Alpha Bank is expected to deliver strong performance in its fourth-quarter results, with a forecasted upside margin of 33.7%. The bank maintains a positive outlook, setting a target price of 2.5 euros and a buy recommendation for investors.
In a recent analysis, Axia Research has projected a compelling outlook for Alpha Bank, maintaining its positive stance with a target price set at €2.50 and a “buy” recommendation. The brokerage’s forecasts for the bank’s fourth-quarter results suggest that the forthcoming performance will not only bolster market confidence but also reaffirm the bank’s solid fundamentals.
Analysts assert that the fourth quarter of 2024 is poised to underscore the group’s robust fundamentals and significant upside potential. In light of this, Axia reiterates its optimistic perspective on Alpha Bank, with an unchanged target price of €2.50, reflecting a notable upside margin of 33.7% based on the stock’s closing price of €1.87 on February 14.
The stock currently trades at an appealing price-to-earnings (P/E) ratio of 0.57x for 2025, alongside an estimated 11.2% return on tangible equity (RoTE) for the same year, translating to a dividend yield of approximately 10%, as per Axia’s calculations. “Following a commendable performance in the third quarter of 2024, we anticipate Alpha Bank will deliver another impressive set of quarterly earnings on February 28,” the analysts assert.

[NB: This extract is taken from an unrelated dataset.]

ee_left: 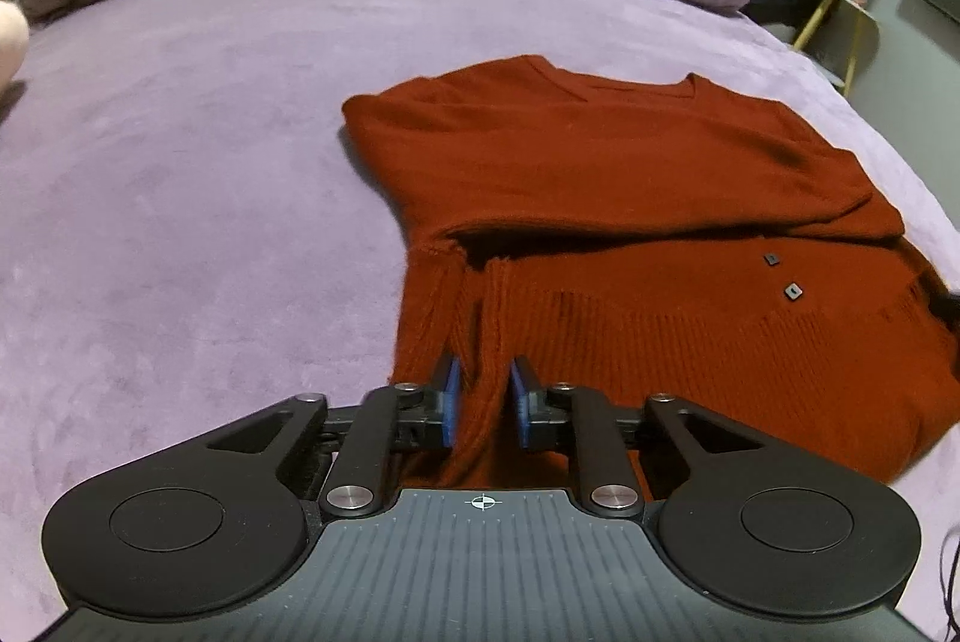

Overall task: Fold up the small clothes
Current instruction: 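Grasp the folded cardigan edge with both grippers and lift it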

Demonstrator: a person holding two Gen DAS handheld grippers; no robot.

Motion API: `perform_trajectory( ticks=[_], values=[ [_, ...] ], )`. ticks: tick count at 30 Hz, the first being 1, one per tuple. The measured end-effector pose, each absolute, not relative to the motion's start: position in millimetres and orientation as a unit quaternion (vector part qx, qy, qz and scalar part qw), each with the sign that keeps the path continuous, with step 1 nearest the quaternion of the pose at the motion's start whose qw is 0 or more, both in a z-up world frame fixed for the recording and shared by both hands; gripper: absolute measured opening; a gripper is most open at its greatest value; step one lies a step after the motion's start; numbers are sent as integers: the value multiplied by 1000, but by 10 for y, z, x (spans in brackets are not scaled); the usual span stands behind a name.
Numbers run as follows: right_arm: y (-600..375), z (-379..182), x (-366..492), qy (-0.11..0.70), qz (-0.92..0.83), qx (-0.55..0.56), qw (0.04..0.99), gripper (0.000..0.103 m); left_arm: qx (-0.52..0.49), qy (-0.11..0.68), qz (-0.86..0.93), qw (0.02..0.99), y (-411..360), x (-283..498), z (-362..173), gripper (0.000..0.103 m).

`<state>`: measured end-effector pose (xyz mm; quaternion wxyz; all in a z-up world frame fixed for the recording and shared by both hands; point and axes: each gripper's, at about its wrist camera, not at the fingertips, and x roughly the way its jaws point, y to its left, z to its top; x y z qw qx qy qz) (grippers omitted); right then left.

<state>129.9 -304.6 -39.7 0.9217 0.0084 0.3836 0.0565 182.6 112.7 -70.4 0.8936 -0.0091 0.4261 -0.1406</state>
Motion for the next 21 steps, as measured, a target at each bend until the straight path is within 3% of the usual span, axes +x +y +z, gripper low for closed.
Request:
perform_trajectory(
  ticks=[10,13,18,19,21],
  values=[
    [-3175,224,1642,265,42,69,961,7,-113,300,-128,938,1314,2108,16,8],
    [-3217,102,2007,277,22,77,957,7,-110,319,-113,935,1229,2430,-131,8],
    [-3247,-348,2497,362,17,85,928,8,-95,385,-102,912,1079,2736,-546,9],
    [-3251,-386,2513,367,18,81,927,9,-96,390,-104,910,1104,2733,-585,11],
    [-3280,-404,2498,372,26,83,924,12,-100,397,-117,905,1170,2679,-651,28]
  ],
)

According to consensus estimates, net interest income (NII) is expected to remain relatively stable on a sequential basis, buoyed by loan volumes despite the prevailing decline in interest rates. Furthermore, Axia’s analysts have factored in the anticipated increase in interest income derived from the securities portfolio. They foresee that fee and commission income will hold steady, in alignment with consensus expectations, driven by lending-related fees, notwithstanding the quarter’s seasonality and robust asset management performance.
On the cost front, a projected increase of 3.4% in the fourth quarter of 2024 is anticipated compared to the third quarter, primarily attributed to seasonal factors (excluding any extraordinary expenses). Additionally, risk costs, inclusive of management expenses, are estimated to be 0.66% in the fourth quarter, aligning with the fiscal year 2024 forecast of approximately 65 basis points.
In light of these considerations, Axia forecasts that Alpha Bank’s non-performing exposures (NPE) ratio will reach 3.9%, excluding NPE formation, as the group continues its trajectory towards further balance sheet consolidation through strategic adjustments and depreciation. This trajectory is expected to yield a RoTE of 12.7%, or 14.5% on normalized profit after tax (PAT), and 13% on the common equity tier 1 (CET1) ratio.
During the forthcoming fourth-quarter conference call, Axia advises investors to seek clarity on several pivotal aspects: (a) the new conditions of the business plan and their implications for the group’s prospects and profitability trends; (b) borrowing trends influencing the group’s credit growth; (c) variations in deposit betas, alongside the deposit mix and evolution of deposits; and (d) insights regarding future capital allocation, including potential buy-back strategies (calculating a dividend distribution rate of 40% from 2024 earnings, equating to a dividend per share of €0.13), as well as any inorganic growth initiatives.